Geschichte des Liedes

Das deutsche Volkslied

Das Volksgemüt im Lied

Man hört auch Lieder, die, aus dem Erzählungston herausfallend, das verschiedene Standesbewusstsein gegensätzlich und eifernd aussprechen. Der Ritter klagt voll Ingrimm, dass Kaufleute edel geworden und der Bauer sich empöre; dass die Krämer zu Augsburg eine Singschule errichtet haben und sich was Rechtes dünken; er gibt seinem Sohn Anweisung, wie er sich vom Sattel ernähren müsse, denn sein Eigentum ist vertan, und so gilt es, die reichen Bauern und Pfeffersäcke in den Städten abzuzapfen. Auf der andern Seite singen die Bürger ihren Hass gegen das Raubgelichter, gegen die Adelsverbindungen, und stellen diesen die Städtebündnisse warnend und drohend entgegen.- Und welch eine Fülle des Stoffes musste sich in den Bauernkriegen darbieten, die in vielen Gegenden Deutschlands das Volksleben so ernst bewegten! Da wurde bald der Bauer der Held, bald der Edelmann, der für die Vergehungen seiner Väter furchtbar heimgesucht ward. Da tönt im Liede bald das Schicksal des Ritters, dessen Herrensitz in Flammen rauchte, bald donnernde Flüche gegen die Aufrührer, die in ihrem Rachewahnsinn jedes menschliche Gefühl verloren hatten.

Damit ist bereits das Gebiet des rein historischen Liedes betreten. Es behandelt die großen Ereignisse der Zeit mit scharfer Parteifarbe für und gegen den Helden. Die Niederlage Herzog Ulrichs von Württemberg ward von den Seinen in Liedern beklagt, von der feindlichen Partei mit Siegesgefühl besungen.
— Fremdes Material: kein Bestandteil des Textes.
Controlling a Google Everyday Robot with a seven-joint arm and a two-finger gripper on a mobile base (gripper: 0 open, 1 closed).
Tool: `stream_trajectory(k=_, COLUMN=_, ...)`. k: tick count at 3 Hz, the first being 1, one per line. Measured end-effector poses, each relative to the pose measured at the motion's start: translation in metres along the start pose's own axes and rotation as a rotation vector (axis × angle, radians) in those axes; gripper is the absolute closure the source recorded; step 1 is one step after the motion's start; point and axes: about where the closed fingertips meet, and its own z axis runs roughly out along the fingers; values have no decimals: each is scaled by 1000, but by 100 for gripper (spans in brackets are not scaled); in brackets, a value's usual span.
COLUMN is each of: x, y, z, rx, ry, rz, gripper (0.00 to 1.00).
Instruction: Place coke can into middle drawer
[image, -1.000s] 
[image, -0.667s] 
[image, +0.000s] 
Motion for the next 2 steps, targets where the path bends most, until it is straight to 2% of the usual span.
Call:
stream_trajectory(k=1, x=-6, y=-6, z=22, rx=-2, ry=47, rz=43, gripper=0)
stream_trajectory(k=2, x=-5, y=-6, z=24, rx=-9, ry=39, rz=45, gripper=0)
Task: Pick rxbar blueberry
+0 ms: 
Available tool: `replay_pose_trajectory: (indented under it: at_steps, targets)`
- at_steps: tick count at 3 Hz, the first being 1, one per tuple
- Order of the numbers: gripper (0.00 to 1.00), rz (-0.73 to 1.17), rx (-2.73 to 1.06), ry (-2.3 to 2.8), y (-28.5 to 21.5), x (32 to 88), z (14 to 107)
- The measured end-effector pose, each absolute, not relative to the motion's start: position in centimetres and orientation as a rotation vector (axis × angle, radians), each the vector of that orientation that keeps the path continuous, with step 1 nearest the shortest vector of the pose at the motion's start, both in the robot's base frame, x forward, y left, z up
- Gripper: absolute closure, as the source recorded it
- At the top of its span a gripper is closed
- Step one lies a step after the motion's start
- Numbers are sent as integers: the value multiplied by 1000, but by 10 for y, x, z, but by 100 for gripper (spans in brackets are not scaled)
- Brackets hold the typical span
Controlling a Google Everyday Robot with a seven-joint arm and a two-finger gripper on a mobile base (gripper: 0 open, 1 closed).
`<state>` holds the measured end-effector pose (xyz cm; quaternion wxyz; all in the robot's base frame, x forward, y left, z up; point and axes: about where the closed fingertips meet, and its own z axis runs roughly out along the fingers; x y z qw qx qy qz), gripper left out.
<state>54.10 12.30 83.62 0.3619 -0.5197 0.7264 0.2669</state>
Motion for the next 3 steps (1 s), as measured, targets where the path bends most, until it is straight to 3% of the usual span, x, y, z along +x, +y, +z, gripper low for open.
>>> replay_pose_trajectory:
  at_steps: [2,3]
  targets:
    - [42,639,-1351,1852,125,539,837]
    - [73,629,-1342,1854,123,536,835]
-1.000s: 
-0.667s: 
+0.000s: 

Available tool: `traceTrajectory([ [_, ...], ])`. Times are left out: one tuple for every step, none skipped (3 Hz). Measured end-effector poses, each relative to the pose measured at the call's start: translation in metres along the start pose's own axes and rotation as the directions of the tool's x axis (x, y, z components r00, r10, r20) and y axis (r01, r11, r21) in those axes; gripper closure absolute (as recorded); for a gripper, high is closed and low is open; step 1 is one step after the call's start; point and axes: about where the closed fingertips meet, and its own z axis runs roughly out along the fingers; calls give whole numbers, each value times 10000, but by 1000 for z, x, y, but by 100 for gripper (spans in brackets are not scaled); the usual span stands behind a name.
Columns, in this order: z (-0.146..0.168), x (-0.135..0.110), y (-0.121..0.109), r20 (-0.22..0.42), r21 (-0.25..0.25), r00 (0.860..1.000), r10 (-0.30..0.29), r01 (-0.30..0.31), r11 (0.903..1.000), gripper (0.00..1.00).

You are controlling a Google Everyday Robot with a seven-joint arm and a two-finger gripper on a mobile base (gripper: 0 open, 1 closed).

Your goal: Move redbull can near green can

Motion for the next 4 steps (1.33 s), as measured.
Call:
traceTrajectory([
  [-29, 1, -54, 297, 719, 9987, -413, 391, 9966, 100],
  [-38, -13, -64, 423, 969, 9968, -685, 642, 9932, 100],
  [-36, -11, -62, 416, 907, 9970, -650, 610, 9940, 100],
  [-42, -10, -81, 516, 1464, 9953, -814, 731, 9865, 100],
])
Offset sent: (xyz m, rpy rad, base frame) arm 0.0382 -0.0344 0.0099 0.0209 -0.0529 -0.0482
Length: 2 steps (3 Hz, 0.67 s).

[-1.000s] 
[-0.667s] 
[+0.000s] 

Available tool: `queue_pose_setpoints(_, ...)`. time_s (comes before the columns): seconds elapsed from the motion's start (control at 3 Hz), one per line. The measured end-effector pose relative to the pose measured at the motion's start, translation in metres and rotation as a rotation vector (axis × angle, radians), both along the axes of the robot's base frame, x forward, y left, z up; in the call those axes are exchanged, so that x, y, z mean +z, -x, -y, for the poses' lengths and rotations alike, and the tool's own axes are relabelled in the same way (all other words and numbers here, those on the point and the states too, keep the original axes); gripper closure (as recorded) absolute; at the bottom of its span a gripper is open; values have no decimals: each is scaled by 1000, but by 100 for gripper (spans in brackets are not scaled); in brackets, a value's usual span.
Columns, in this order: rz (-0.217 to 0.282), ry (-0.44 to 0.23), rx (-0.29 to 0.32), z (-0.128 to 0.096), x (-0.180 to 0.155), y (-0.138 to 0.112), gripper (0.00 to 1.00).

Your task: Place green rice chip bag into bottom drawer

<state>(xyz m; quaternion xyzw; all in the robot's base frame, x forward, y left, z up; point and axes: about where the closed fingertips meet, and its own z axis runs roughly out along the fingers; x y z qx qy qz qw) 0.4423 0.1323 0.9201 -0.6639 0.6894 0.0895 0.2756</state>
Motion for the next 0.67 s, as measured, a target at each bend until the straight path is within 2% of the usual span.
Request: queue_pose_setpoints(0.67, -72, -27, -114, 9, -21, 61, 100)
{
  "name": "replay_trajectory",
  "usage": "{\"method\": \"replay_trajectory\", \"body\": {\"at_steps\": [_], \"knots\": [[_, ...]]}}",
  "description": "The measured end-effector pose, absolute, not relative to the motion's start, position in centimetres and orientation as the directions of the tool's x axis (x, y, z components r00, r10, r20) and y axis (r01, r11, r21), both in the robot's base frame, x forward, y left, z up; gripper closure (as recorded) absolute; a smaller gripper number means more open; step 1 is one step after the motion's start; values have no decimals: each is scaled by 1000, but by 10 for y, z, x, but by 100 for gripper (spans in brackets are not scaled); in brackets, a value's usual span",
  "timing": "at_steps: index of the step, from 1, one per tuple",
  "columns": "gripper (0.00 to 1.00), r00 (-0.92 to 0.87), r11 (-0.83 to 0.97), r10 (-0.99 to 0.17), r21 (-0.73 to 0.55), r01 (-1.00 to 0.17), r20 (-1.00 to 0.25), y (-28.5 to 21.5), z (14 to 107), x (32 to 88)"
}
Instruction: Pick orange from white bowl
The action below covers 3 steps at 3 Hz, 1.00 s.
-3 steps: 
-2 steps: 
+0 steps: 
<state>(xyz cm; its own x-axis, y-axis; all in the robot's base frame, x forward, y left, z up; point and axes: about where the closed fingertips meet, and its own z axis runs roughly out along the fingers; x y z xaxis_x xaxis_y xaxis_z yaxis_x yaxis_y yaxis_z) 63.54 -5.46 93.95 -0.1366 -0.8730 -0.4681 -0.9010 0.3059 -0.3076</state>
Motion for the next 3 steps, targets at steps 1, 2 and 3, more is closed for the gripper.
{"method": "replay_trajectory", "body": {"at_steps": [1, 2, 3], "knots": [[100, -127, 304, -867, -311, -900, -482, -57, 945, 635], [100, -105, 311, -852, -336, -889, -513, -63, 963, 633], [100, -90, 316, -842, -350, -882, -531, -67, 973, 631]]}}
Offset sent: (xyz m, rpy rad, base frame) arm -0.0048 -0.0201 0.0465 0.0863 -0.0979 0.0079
Sickingen und Hutten wurden schon bei Lebzeiten zu Helden des Volksliedes, und Luther bald von seinen Feinden mit den rohesten Schmachliedern beworfen, bald von protestantischer Seite verteidigt und aus den Schild gehoben. So hört man im Volksliede die kriegerische und geistige Bewegung der Zeit widerklingen, ja, man empfängt aus diesem Liederreichtum ein so lebendiges Bild, wie es keine absichtliche Darstellung treuer hätte wiedergeben können.

Neben der bunten Vielgestalt des weltlichen Liedes findet sich auch das religiöse Volkslied verbreitet. Das Volksgemüt ist an sich gläubig; wie hätte in Zeiten, wo jede Empfindung zum Liede wurde, der Erguss frommen Gebetes nicht auch in diese Form strömen sollen? In der römischen Kirche fehlte es nicht an Anregung dazu. Gemeinsame Wallfahrten zu Gnadenbildern oder an Heiligentagen forderten zum Gesang aus. Schon im vierzehnten Jahrhundert singen die Geißelbrüder bei ihren Umzügen Lieder, die von der Stimmung des Augenblicks hervorgerufen wurden. Die Entfaltung sinnlichen Reizes, den die Kirche den Augen bot, wirkte mächtig auf die Phantasie und rief Lieder hervor, in welchen das religiöse Gefühl sich wiederum mit sinnlicher Glut ausspricht. Leider stört die meisten geistlichen Volkslieber eine weltliche, oft törichte Bildersprache, und nur in wenigen, besonders in einigen Oster- und Weihnachtsliedern, findet die Empfindung einen einfachen, zum Herzen sprechenden Ausdruck.